START RECORDS PROVIDED
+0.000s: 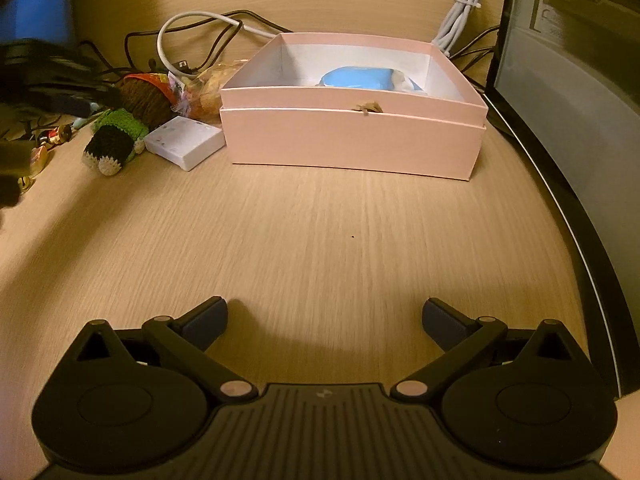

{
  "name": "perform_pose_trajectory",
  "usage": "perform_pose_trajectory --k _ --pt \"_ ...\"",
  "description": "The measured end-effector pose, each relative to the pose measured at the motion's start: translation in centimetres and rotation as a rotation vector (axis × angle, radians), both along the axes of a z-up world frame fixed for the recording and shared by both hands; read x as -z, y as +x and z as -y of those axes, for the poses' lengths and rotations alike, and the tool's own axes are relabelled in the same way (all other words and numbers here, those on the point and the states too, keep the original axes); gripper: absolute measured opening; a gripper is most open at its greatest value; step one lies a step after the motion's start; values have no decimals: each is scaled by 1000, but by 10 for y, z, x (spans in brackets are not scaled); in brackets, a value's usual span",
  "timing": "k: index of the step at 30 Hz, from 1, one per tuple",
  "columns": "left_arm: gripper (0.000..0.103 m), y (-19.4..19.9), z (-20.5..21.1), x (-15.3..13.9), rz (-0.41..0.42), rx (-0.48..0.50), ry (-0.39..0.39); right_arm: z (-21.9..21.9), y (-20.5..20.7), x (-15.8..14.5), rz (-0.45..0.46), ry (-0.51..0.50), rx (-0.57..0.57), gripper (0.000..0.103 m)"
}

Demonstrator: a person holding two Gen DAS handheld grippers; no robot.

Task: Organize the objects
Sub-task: 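Lift the knitted doll with the left tool and hold it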

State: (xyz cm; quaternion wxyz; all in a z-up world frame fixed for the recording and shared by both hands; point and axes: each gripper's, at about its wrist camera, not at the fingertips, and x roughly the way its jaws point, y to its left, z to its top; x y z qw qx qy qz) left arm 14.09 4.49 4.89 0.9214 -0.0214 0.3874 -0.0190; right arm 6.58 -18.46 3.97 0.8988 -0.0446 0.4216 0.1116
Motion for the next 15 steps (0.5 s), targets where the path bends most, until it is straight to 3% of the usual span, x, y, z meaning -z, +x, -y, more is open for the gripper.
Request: perform_pose_trajectory --k 3,6,11,15 --pt "58 19 8 12 -26 6 44 0 0 -1 -2 -1 -3 103" --pt "59 30 11 18 -41 -12 67 0 -1 -1 -4 -1 -6 103" --pt "52 29 6 16 -35 -25 49 1 -2 -2 -12 -4 -21 103" --pt "37 10 -5 7 -28 8 -14 -2 3 -7 -23 -13 -60 103"
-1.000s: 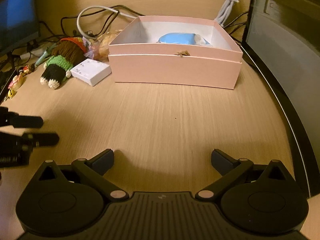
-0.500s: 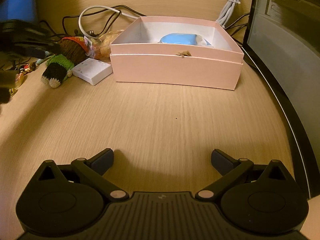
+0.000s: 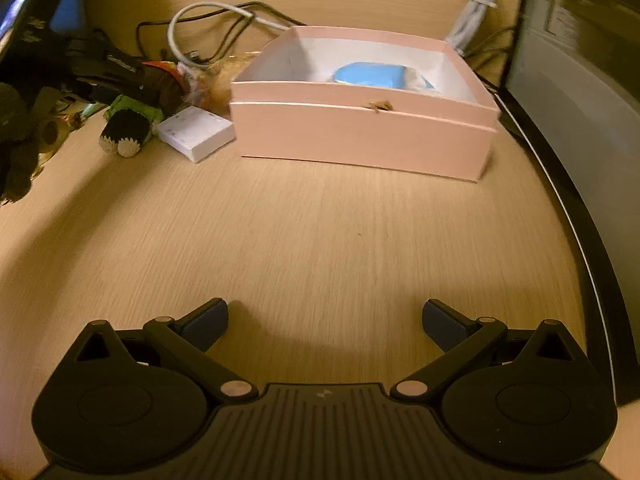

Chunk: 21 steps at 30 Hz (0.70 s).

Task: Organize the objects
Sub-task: 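Lift the knitted doll with the left tool and hold it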

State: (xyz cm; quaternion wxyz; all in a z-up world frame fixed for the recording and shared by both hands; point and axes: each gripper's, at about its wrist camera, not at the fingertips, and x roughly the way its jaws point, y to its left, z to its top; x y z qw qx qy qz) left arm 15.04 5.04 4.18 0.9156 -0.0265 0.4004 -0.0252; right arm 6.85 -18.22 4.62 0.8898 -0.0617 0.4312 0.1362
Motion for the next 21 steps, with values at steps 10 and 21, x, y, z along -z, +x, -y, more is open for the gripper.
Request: perform_pose_trajectory --k 10,21 --pt "34 -114 -64 -8 -81 -21 -102 -78 28 -47 177 -3 -289 89" --pt "35 -157 -98 -9 -101 -114 -187 -181 107 -26 91 -77 -364 78"
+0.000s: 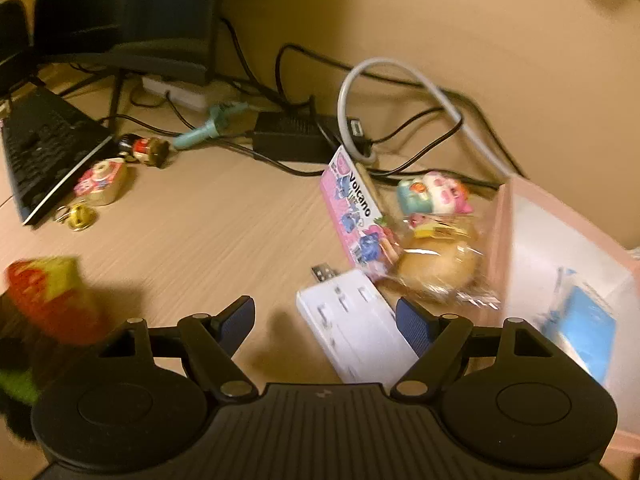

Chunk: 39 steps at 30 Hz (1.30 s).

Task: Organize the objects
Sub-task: 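Lift the knitted doll with the left tool and hold it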

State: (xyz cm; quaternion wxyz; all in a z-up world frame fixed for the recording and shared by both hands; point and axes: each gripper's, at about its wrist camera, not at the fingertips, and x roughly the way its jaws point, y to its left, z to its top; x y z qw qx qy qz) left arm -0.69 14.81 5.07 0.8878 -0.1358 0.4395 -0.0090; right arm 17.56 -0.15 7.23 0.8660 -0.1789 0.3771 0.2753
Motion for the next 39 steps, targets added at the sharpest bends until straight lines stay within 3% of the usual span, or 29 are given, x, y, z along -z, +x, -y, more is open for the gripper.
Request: perform_pose_trajectory --k 9,18,24,30,37,39 --pt "37 -5 -4 3 21 -4 -24 -3 18 13 -99 11 42 78" --pt "37 -1 5 2 27 6 -4 23 -39 11 -175 92 53 76" --pt "40 11 25 3 33 66 49 41 -84 11 -134 78 28 77" --pt "43 26 50 5 48 88 112 53 -109 7 -108 68 11 51" --pt "45 35 72 9 82 118 169 82 -121 2 -131 100 53 54" --pt "45 34 74 9 88 128 184 89 -124 -1 -108 105 50 64"
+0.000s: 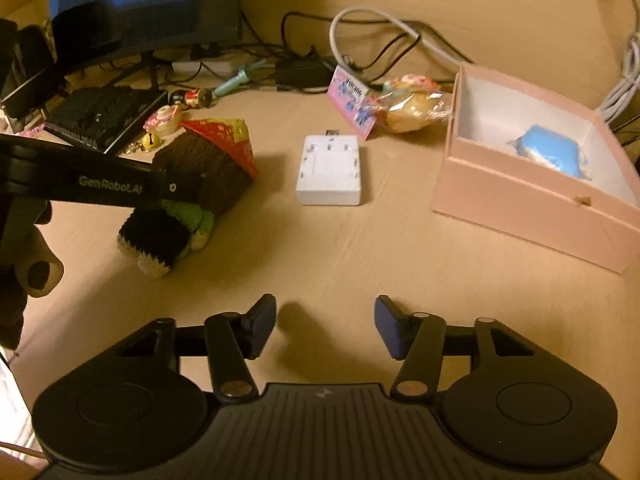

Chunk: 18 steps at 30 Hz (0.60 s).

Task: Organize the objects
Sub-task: 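Lift the knitted doll with the left tool and hold it, then grasp the white card-reader box with the right tool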

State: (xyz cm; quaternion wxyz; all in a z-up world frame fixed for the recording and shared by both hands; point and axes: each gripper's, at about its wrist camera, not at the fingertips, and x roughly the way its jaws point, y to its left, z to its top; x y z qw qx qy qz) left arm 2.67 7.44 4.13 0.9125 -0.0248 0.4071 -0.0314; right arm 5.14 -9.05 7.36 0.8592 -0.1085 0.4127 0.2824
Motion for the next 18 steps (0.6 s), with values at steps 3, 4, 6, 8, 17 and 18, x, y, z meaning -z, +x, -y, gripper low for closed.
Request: perform_pose_trajectory --k 3,4,6,8,17,18 --pt "44 -3 -3 -1 -24 6 -28 7 1 -3 38 -4 25 77" --pt "44 -5 -3 -1 -32 16 -37 8 3 -4 36 -2 30 78" --pt "44 -10 -6 -2 -42 25 -55 10 7 -4 39 -5 41 81" --pt "44 -16 -9 -1 -47 15 -74 11 9 -2 29 0 49 84" --pt "45 -29 -17 0 -40 1 -108 -21 37 16 18 -5 52 86" --pt "45 -29 -18 0 -41 3 -113 -27 41 18 30 -14 51 86"
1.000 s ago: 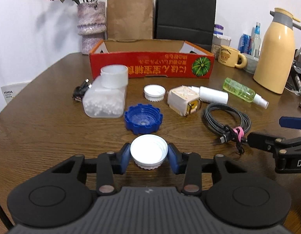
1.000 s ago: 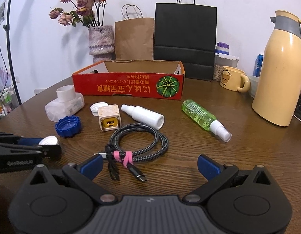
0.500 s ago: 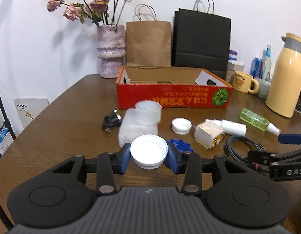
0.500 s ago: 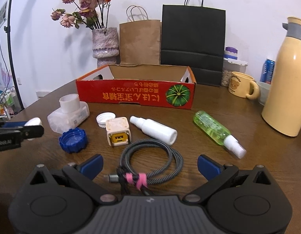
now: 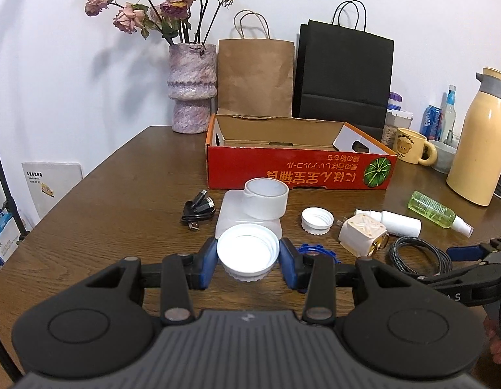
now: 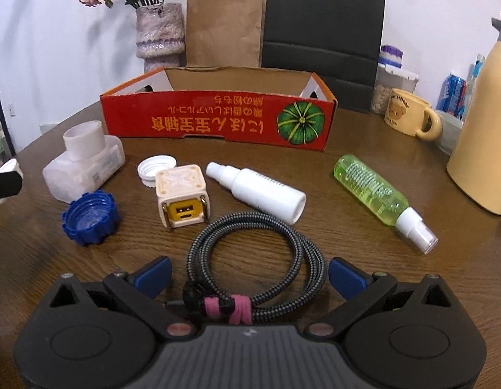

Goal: Organize rigid objects
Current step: 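Carry the white cap and braided cable over the cardboard box with both tools, then open both tools to drop the white cap and cable into the box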

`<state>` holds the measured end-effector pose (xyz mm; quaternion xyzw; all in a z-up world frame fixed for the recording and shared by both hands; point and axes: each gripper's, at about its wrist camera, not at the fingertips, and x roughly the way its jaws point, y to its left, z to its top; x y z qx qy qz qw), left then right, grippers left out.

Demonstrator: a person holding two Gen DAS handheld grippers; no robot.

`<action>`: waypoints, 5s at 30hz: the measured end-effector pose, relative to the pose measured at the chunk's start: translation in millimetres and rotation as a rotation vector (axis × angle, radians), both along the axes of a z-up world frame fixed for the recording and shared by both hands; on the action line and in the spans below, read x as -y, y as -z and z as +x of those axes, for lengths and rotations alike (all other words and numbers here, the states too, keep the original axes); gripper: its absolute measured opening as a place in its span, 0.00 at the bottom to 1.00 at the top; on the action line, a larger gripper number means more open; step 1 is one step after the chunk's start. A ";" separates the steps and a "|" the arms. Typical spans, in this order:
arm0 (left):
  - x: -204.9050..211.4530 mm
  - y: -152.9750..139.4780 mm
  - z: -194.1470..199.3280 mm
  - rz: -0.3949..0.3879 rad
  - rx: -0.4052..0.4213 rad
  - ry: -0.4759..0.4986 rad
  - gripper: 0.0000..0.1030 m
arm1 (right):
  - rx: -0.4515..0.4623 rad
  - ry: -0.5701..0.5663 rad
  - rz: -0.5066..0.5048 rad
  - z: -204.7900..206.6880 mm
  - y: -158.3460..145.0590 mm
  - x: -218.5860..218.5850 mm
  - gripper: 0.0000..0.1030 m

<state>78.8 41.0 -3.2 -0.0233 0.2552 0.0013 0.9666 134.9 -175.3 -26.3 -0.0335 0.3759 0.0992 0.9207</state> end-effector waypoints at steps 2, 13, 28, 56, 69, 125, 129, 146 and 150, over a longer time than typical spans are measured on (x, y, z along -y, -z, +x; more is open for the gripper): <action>-0.8 0.9 0.9 -0.002 -0.002 0.002 0.40 | -0.012 0.001 0.006 1.2 2.9 0.7 1.00; -0.4 2.0 1.0 0.001 -0.005 0.006 0.40 | 0.028 0.023 0.036 -0.5 5.2 3.3 0.92; 1.3 -5.0 -0.3 -0.007 -0.002 -0.007 0.40 | 0.095 0.028 0.066 -14.9 -5.1 6.3 0.84; 27.2 -61.6 39.3 0.002 0.097 0.025 0.40 | 0.335 0.035 0.133 -4.2 -72.0 10.1 0.82; 27.5 -71.4 88.8 -0.033 0.095 0.004 0.40 | 0.385 0.039 0.160 38.7 -90.6 6.1 0.82; -8.3 -31.2 305.7 -0.023 -0.046 -0.194 0.40 | 0.238 0.051 0.106 267.1 -52.3 -48.3 0.82; -6.4 -27.1 309.0 -0.010 -0.071 -0.181 0.40 | 0.225 0.050 0.090 268.9 -47.7 -48.9 0.82; -6.3 -27.9 308.1 -0.006 -0.082 -0.175 0.83 | 0.186 0.091 0.094 275.8 -39.4 -40.2 1.00; -3.1 -34.4 301.6 0.008 -0.035 -0.174 1.00 | 0.198 0.098 0.110 273.6 -43.5 -36.1 1.00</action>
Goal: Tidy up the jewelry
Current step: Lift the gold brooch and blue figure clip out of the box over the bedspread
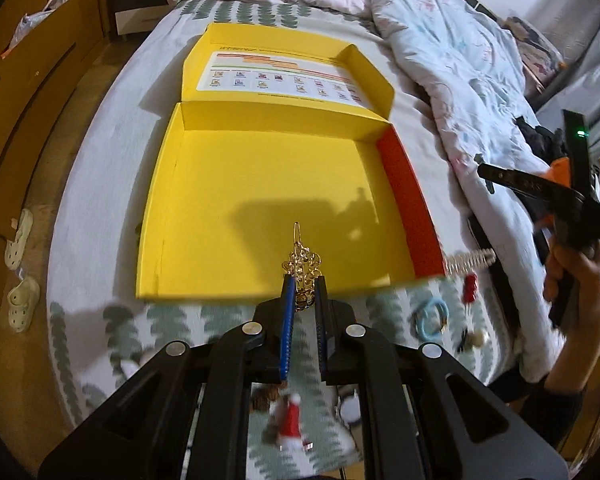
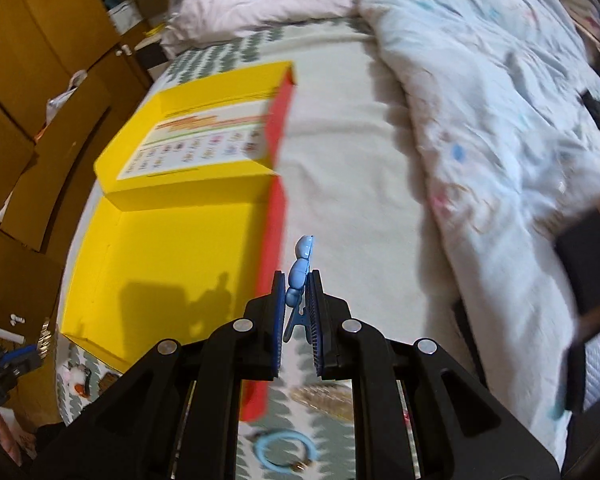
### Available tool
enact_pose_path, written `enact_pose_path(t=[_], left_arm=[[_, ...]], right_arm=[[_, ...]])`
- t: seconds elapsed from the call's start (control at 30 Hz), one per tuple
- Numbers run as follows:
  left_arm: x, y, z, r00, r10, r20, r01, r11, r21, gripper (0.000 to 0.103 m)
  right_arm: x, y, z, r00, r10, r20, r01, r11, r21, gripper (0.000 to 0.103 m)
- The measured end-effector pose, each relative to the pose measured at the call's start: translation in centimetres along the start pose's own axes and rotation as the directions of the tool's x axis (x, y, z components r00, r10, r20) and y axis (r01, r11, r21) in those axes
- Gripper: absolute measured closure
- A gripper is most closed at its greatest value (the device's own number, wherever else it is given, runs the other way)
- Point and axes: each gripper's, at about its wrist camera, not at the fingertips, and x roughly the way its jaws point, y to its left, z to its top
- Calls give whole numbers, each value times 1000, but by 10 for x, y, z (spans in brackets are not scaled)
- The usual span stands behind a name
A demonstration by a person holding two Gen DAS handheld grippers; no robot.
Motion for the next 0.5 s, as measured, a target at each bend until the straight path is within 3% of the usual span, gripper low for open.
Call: enact_pose_path(t=[0.2, 0.5], left_arm=[[-10, 20, -32, 1000, 26, 15, -25, 999, -36, 93], [-9, 89, -85, 985, 175, 8, -172, 973, -152, 93]], right_arm=[[24, -33, -18, 998, -28, -63, 30, 999, 34, 91], [75, -36, -20, 991, -23, -130, 26, 999, 25, 91]])
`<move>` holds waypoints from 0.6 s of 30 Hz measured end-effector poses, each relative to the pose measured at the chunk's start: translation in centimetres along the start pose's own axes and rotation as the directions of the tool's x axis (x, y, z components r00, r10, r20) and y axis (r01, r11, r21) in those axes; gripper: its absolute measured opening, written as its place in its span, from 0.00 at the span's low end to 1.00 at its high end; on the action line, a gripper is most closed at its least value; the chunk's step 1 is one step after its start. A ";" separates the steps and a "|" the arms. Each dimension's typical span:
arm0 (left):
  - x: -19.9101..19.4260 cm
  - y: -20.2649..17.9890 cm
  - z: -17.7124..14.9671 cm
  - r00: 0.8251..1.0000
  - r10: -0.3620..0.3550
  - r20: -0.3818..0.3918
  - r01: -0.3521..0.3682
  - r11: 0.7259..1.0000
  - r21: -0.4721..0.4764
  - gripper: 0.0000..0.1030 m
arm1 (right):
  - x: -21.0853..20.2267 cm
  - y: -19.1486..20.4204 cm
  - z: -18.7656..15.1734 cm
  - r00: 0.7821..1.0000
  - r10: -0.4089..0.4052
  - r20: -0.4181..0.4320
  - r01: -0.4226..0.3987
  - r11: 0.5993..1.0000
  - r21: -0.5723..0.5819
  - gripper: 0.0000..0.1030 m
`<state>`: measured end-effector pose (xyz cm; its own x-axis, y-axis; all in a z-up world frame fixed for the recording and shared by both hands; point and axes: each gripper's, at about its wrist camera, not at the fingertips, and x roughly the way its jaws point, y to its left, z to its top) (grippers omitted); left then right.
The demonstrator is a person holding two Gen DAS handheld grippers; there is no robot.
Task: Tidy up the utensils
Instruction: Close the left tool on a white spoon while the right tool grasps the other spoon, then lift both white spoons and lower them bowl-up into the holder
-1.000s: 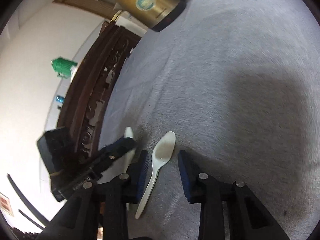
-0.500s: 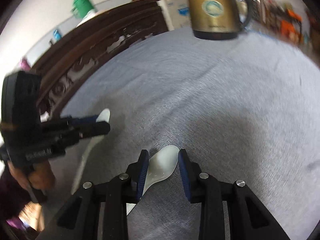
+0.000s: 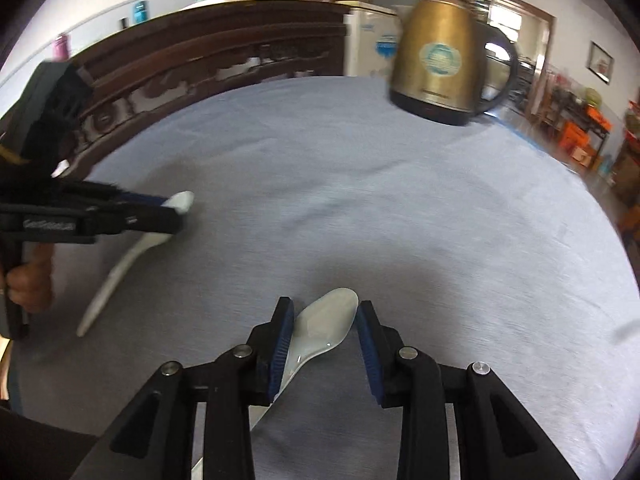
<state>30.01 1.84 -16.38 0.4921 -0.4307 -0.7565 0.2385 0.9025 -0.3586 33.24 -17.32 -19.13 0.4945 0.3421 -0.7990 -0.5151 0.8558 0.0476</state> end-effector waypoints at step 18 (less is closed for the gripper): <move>-0.1 0.1 0.7 0.997 0.068 -0.026 -0.067 0.998 0.015 0.27 | -0.3 -1.8 0.4 0.989 -0.074 -0.126 0.086 0.992 0.089 0.28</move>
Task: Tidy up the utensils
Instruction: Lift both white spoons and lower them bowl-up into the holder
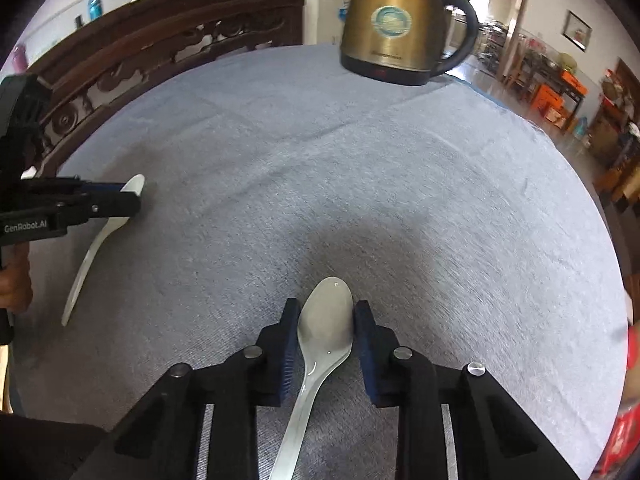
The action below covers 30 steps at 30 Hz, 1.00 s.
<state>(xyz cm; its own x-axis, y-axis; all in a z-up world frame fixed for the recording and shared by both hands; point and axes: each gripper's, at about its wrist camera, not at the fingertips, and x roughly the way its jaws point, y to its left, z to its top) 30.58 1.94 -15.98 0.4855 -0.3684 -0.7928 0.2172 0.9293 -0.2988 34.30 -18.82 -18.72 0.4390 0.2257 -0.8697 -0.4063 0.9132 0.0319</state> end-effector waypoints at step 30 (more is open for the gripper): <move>-24.2 -6.4 -12.6 0.893 -0.066 0.445 0.071 0.997 0.005 0.27 | -22.6 3.0 -15.6 0.799 -0.117 0.590 -0.199 0.874 0.442 0.28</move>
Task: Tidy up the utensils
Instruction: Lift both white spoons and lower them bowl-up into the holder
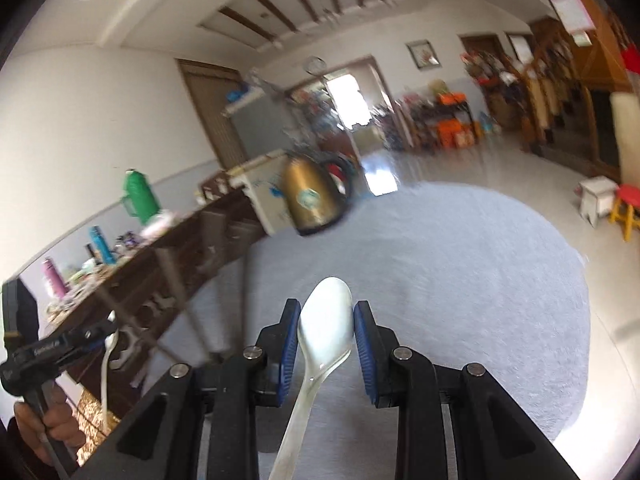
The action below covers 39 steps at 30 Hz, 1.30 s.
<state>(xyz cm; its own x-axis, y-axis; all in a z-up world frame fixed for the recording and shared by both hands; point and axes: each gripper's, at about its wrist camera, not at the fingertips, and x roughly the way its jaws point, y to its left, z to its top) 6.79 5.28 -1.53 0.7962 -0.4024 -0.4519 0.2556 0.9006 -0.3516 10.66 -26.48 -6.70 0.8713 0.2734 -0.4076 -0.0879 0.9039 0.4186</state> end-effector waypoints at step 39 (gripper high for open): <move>5.6 -5.4 -0.6 0.923 0.049 0.381 -0.058 0.998 0.013 0.28 | 7.3 10.2 -2.0 0.927 -0.043 0.373 0.127 0.971 -0.202 0.29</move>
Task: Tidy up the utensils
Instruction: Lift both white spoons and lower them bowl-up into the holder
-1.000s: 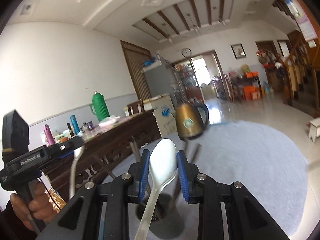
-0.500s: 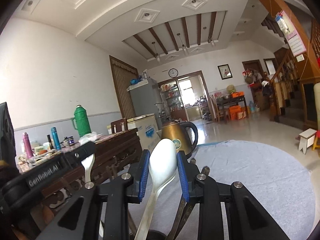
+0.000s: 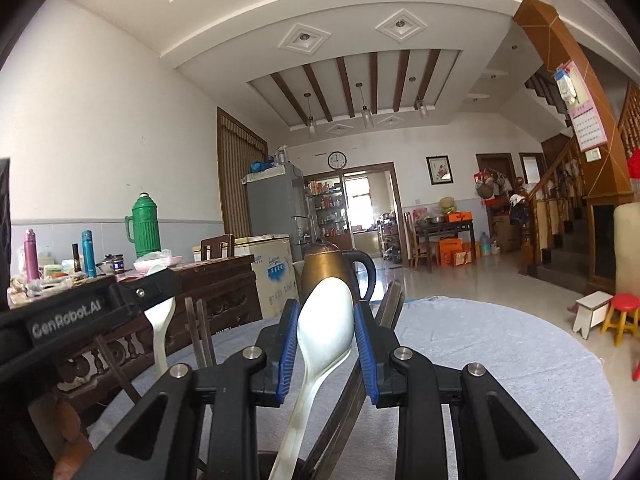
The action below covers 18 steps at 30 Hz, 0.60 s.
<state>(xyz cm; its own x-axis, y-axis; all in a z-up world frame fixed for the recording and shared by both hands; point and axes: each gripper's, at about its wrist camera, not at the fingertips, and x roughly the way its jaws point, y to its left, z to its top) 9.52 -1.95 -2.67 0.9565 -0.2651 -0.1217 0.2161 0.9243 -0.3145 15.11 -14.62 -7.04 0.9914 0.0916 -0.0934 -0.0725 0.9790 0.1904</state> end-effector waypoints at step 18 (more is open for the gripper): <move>0.0 1.7 -0.1 0.999 -0.027 -0.029 0.025 0.998 -0.060 0.28 | -1.9 -0.9 -0.2 0.997 0.066 -0.029 -0.065 0.997 0.037 0.50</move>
<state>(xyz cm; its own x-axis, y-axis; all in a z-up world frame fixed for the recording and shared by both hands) 9.86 -0.45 -3.30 0.9441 -0.2982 -0.1407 0.2284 0.8992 -0.3733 13.32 -15.68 -7.21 0.9810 0.1609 -0.1086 -0.1324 0.9636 0.2321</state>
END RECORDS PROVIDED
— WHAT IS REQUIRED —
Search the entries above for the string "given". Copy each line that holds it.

— FINISHED TASK —
Motion for the next 39 steps, targets added at the sharpest bends until straight lines stay within 3% of the usual span, or 29 are given, x, y, z along -z, +x, -y, more is open for the gripper.
- A gripper is most closed at its greatest value (the device's own number, wherever else it is given, runs the other way)

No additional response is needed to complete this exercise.